We need gun laws appropriate for our times
With Obama's re-election, the Far Right has doubled down on its lies about the president, still claiming that he will confiscate our guns, put dissenters in concentration camps and establish an Islamic state under Sharia Law. These insane views account for the mass surge in gun sales, eagerly promoted by an NRA in league with the gun industry. In its formative days, the NRA emphasized gun safety and gun control, and even now the great majority of NRA members support reasonable restrictions. But, led by Wayne La Pierre, the NRA is now owned by the gun industry, not the membership. The United States has 5 percent of the world's population but 50 percent of the world's guns. Eighty-four percent of murders worldwide are committed in the United States. Yet La Pierre's response to the horrific slaughter of little children in their Connecticut school is to arm school personnel. He will not consider banning assault weapons designed for military use, or even limiting clips to 10 rounds.

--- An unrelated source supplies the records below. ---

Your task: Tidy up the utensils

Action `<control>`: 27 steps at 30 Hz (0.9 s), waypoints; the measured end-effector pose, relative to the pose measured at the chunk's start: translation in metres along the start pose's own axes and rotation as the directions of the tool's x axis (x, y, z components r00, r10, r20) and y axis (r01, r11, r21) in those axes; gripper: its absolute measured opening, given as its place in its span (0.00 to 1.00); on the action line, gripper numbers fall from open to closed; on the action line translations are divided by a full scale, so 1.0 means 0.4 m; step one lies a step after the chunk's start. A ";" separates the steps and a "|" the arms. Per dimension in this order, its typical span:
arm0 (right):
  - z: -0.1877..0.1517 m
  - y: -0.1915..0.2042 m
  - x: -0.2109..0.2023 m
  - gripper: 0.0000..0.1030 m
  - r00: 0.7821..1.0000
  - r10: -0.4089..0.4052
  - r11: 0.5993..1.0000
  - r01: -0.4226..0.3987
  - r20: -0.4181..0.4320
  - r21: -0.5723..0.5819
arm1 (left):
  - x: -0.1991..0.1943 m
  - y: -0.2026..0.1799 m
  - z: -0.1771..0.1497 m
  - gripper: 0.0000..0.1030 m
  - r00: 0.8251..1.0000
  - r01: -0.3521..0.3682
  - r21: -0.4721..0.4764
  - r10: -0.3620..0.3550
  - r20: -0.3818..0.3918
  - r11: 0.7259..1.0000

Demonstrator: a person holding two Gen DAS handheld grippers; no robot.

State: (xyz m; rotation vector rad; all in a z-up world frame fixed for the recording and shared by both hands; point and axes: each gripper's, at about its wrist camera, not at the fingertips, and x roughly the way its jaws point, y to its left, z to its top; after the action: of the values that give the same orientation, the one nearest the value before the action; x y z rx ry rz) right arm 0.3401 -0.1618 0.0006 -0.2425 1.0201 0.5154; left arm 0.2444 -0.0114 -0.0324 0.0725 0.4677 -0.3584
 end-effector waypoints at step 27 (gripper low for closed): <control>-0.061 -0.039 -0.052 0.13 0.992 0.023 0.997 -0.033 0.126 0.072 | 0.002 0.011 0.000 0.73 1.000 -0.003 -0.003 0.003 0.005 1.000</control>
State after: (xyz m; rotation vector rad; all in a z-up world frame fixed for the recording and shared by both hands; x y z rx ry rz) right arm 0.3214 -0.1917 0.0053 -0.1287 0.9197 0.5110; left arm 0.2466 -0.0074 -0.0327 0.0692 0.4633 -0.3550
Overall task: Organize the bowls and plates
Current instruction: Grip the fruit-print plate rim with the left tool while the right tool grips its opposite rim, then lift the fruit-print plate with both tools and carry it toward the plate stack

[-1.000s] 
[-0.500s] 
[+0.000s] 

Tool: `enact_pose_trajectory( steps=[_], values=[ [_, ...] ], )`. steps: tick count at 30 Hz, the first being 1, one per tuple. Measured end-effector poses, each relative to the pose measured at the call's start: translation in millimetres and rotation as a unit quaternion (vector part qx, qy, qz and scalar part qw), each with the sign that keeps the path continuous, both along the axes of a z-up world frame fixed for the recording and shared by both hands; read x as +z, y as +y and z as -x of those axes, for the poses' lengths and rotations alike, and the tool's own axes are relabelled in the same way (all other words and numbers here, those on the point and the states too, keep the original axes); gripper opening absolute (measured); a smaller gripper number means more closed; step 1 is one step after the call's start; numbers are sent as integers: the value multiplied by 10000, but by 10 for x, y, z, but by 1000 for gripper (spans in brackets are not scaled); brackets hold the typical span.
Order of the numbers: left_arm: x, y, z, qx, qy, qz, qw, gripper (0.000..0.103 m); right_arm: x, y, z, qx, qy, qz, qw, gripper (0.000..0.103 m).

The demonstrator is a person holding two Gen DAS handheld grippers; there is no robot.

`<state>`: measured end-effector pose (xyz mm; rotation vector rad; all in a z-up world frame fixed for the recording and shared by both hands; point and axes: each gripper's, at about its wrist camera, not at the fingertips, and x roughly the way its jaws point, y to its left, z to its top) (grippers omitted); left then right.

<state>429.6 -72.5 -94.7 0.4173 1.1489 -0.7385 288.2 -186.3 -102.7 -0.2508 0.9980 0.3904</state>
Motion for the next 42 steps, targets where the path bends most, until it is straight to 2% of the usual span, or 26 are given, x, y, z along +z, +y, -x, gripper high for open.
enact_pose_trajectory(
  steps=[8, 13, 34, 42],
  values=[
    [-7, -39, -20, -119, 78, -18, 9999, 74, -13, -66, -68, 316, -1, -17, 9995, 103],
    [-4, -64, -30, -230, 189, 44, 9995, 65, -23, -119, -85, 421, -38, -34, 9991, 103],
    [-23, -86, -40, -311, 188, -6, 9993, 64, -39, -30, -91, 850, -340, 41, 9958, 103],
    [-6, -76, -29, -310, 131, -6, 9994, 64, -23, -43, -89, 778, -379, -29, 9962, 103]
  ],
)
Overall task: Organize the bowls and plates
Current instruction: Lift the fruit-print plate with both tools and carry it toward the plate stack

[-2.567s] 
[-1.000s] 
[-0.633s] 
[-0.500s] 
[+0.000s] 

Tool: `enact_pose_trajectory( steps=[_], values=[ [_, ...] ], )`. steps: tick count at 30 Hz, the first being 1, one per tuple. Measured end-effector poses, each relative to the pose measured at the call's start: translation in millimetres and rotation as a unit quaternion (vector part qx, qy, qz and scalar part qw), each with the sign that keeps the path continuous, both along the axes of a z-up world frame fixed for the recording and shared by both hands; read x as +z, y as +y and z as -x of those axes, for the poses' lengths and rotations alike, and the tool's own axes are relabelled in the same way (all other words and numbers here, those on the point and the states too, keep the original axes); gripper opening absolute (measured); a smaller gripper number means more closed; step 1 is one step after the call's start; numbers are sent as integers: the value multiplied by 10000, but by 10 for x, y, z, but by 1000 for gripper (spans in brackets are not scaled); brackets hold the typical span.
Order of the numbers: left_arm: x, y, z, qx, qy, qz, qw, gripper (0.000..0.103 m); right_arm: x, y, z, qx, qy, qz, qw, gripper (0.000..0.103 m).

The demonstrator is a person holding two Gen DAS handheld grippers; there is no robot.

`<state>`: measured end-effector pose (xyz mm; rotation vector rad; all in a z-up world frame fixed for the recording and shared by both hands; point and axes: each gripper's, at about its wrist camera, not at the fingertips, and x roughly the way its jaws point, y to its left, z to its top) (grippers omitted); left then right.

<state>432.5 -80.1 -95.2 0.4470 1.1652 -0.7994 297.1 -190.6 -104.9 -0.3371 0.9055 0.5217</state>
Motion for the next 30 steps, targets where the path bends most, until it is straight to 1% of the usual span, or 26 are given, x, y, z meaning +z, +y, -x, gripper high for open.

The opening restrictive clause of the Second Amendment reflects the founders' concern for how vulnerable our nation, in its weak infancy, was to the continuing colonial ambitions of the European powers. the War of 1812 with England, that we nearly lost, confirmed the founders' fears. The Army of the Revolution had even mostly disbanded and sent home. Thus, the urgent need for a militia in reserve readiness until an adequate military force could be established to secure the safety of our fledgling country.
"A well regulated militia" indicates that the militia was intended as an arm of the federal government. This provision is reaffirmed in Article I (15, 16 of Section 8) defining the powers of Congress: "To provide for calling forth the militia to execute the laws of the union, suppress insurrections and repel invasions," and "to provide for organizing, arming and disciplining the militia ...."
Our regulated National Guard has replaced the regulated militia. The founders always intended that gun ownership by individuals be subject to regulations, as a privilege, not an absolute right. We need national gun laws, appropriate to our times, that transcend the widely varied state laws. Let's do it.